-- Description of the task --
Nothing but the text belongs in the answer: the listing below, copied exactly, without pictures.

- - -

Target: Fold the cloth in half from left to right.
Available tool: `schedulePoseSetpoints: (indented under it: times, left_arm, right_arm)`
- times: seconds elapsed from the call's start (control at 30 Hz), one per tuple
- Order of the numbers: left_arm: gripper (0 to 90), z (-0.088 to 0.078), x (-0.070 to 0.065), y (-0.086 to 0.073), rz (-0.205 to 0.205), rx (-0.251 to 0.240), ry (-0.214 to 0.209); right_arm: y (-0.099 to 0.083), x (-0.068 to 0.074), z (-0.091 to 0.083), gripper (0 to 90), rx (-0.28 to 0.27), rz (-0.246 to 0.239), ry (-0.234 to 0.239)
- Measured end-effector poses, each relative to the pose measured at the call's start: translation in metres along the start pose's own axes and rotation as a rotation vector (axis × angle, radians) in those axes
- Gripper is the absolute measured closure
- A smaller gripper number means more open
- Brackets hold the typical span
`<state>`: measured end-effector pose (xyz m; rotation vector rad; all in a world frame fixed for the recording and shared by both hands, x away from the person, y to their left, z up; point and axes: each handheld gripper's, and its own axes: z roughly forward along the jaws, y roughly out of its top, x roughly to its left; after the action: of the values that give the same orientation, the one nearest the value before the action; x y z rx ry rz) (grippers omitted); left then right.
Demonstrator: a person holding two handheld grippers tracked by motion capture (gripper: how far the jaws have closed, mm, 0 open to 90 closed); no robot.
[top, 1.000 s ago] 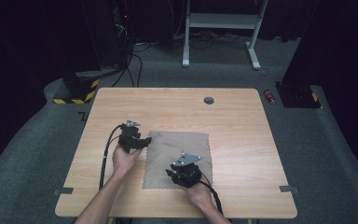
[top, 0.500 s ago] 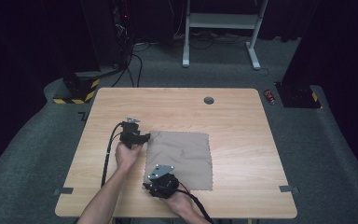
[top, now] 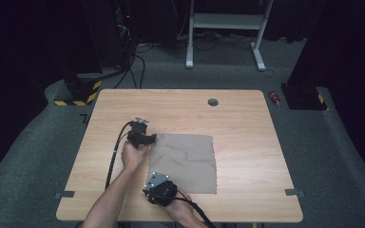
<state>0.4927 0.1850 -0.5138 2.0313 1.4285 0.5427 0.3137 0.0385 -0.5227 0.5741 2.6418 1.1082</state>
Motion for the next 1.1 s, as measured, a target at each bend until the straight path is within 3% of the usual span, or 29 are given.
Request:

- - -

-- Answer to this task --
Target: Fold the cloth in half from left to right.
Available tool: `schedulePoseSetpoints: (indented under it: times, left_arm, right_arm)`
- times: seconds elapsed from the call's start (control at 30 Hz), one per tuple
- Order of the numbers: left_arm: gripper (0 to 90), z (-0.088 to 0.078), x (-0.070 to 0.065), y (-0.086 to 0.073), rz (-0.205 to 0.205), rx (-0.251 to 0.240), ry (-0.214 to 0.209); right_arm: y (-0.099 to 0.083), x (-0.068 to 0.074), z (-0.091 to 0.083), gripper (0 to 90), rx (-0.28 to 0.27), rz (-0.246 to 0.239), ry (-0.234 to 0.239)
- Measured end-effector poses, each relative to the pose measured at the call's start: translation in metres along the start pose's own axes and rotation as a rotation vector (axis × angle, radians) in those axes
- Gripper is the absolute measured closure
- A smaller gripper number means more open
- Brackets hold the typical span
`<state>`: measured end-effector pose (xyz m; rotation vector rad; all in a world frame fixed for the recording and shared by both hands, x away from the person, y to their left, z up; point and axes: each handheld gripper's, and its own axes: z roughly forward along the jaws, y roughly out of its top, x roughly to its left; after the action: of the values that give the same orientation, the one nearest the value before the action; x y z rx ry rz) (grippers omitted); left then right.
Demonstrator: a person holding two handheld grippers tracked by motion capture (gripper: how far the jaws have closed, mm, 0 open to 90 closed); no robot.
[top, 1.000 s ago] 
[top, 0.500 s ago] 
[top, now] 
<state>0.4927 0.1850 -0.5138 2.0313 1.4285 0.5427 0.3137 0.0385 -0.5227 0.5741 2.6418 1.1082</state>
Motion for the next 1.1 s, as measured, a target at each bend until the straight path is within 3% of the usual span, or 29 are given.
Request:

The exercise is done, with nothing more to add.